This post follows up from where we had left off with the Social Engineer Toolkit. I'm going to perform a privilege escalation on Windows 7 SP1 64 bit.
With SET, I could successfully exploit the system, but I couldn't become system administrator, which limited my chances of a successful exploitation.
I couldn't get a privilege escalation through getsystem.
Solution (for a clearer understanding of these steps, please refer to the embedded video tutorial)
I could successfully solve the escalation problem by using the bypassuac exploit (exploit/windows/local/bypassuac), which allowed me to hack in the system and open up another session as the local administrator account.
However, this time I was able to use getsystem for me to achieve a privilege escalation.
That done, I could successfully migrate to another system process.
Checking the active processes, through the ps command, we can now see the processes owned by the system administrator as well, along with the ones belonging to the local user.
I could successfully dump usernames and passwords stored on the system through the hashdump command.
By opening up a Windows shell, I also added a user for myself to the victim machine with the command net havoc 12345 /add from Command Prompt (where havoc is the username and 12345 is the password).
We can see the users currently installed on the victim system, with the net user command.
We can also see the mounted drives and shares and the routing table.
The bypassuac exploit, following up to the exploitation already performed by SET, allowed me to successfully become the system administrator and complete all the exploitation stages I wasn't able to perform in the previous post.
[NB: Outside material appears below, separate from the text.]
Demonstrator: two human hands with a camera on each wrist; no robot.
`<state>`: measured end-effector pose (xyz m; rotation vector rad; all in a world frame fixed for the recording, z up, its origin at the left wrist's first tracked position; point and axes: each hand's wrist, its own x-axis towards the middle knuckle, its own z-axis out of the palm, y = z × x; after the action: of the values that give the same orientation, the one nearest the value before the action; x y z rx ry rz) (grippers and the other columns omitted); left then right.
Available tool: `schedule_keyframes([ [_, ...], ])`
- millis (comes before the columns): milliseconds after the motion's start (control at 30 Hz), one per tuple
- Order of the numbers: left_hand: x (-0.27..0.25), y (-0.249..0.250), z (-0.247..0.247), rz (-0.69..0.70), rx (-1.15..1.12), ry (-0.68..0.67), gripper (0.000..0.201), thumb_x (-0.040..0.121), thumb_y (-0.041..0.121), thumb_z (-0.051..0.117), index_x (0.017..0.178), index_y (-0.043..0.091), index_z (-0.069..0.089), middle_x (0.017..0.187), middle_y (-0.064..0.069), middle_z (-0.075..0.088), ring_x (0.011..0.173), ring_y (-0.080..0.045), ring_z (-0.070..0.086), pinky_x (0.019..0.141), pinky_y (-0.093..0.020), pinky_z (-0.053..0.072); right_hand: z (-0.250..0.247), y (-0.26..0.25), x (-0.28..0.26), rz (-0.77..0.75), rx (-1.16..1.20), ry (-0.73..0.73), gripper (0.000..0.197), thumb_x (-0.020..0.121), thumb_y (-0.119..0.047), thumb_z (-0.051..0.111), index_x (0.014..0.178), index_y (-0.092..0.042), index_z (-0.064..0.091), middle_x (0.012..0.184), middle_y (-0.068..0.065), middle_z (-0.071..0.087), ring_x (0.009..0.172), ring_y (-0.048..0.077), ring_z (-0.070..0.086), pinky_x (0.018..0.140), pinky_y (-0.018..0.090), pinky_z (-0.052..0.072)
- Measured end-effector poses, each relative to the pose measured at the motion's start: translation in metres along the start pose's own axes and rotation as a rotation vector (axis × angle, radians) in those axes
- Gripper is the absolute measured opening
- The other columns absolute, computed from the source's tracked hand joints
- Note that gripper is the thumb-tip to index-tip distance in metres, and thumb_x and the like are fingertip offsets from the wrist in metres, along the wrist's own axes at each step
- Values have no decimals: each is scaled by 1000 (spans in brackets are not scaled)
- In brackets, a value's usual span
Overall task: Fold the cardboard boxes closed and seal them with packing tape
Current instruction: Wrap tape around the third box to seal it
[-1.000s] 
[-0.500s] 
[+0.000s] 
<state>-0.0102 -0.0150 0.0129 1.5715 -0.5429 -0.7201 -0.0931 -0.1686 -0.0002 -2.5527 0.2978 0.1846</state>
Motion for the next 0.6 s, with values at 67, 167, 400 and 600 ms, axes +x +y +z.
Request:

It was a pretty easy attack.
The victim virtual machine had Windows Defender installed, which is the fastest on my laptop for example, but doesn't seem to have a sufficient virus detection rate.
I keep saying your best defense (and the best antivirus in the world) is common sense and paranoia.
For me to be able to attack my victim machine, I had to click the payload file.
If this weren't the case, I wouldn't be able to get in.
Hope that makes you think twice before clicking all you see.